Amy Sulasmi, Dosen Psikologi Sosial Universitas Bosowa Makassar, menjelaskan jika seseorang dengan psikis agresif cenderung mencari sosok lemah yang menjadi sasaran terhadap kekerasan seksual yang akan dilakukannya. Menurutnya, kekerasan seksual bisa dilakukan oleh siapa saja, bahkan terhadap orang terdekatnya. Dalam hal ini, cara pengasuhan orang tua yang salah kepada anak bisa saja menimbulkan terjadinya hubungan incest. Parahnya lagi jika pelakunya orang tua dan anak kandungnya sendiri.
Baca Juga: Darurat Kriminalitas Remaja
Terkadang, tindakan pelaku incest merupakan bentuk protes terhadap istrinya, yang dinilai tidak mampu memenuhi tuntutan peranan seksual. Di sisi lain, pelaku incest bisa saja memiliki gangguan kejiwaan distorsi kognitif. Gangguan ini cenderung memiliki pola pikir seperti, "daripada saudara kandung atau anak saya dirusak oleh laki-laki lain, lebih baik saya sendiri yang melakukannya."
Resiko psikologis juga dapat diterima pasangan incest secara sosial. Selain melakukan penyimpangan sosial, pasangan incest akan memperoleh 'hukuman' dari masyarakat. Hukuman ini cenderung menjadikan perbuatan mereka sebagai bahan buah bibir. Selain itu, pasangan incest kemungkinan akan mengalami diskriminasi dari masyarakat sekitar.

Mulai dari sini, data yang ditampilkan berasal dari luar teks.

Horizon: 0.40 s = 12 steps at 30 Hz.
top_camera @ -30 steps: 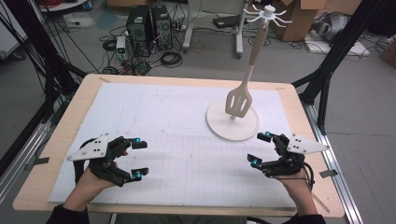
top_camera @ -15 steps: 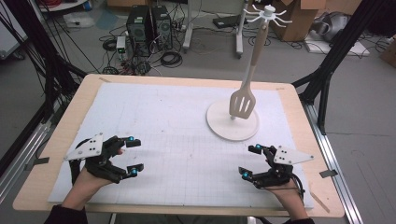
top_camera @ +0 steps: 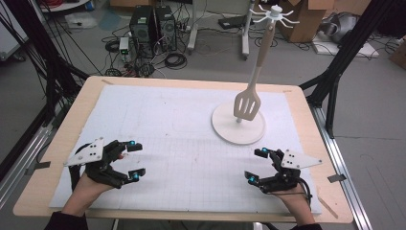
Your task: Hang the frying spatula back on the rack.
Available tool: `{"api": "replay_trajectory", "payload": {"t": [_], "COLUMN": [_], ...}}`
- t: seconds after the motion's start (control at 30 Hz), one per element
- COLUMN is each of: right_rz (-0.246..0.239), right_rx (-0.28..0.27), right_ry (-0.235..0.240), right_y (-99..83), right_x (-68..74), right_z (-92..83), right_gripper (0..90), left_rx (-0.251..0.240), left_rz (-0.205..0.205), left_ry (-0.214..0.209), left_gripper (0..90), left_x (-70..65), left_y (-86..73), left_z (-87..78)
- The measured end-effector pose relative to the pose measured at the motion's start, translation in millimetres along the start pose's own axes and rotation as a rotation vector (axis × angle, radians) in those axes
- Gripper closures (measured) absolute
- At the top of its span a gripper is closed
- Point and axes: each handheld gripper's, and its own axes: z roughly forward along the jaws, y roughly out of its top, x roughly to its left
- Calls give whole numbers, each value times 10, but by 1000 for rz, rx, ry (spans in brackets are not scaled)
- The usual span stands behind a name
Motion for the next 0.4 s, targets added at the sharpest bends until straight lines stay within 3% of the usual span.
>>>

Di masyarakat sendiri, incest termasuk kejahatan kesusilaan. Perbuatan ini termasuk ke dalam perbuatan yang paling dicela dan dibenci oleh masyarakat. Sehingga, sangat memungkinkan jika sanksi sosial yang didapat cenderung mengarah ke mental pasangan incest.
Fenomena incest yang marak terjadi di Indonesia menjadi cambukan bagi kita semua. Tidak semestinya kejahatan seksual dilakukan orang tua kepada anaknya sendiri. Bagi Anda yang masih waras dan menjunjung tinggi moral, apakah akan meniru tindakan bejat seperti ini?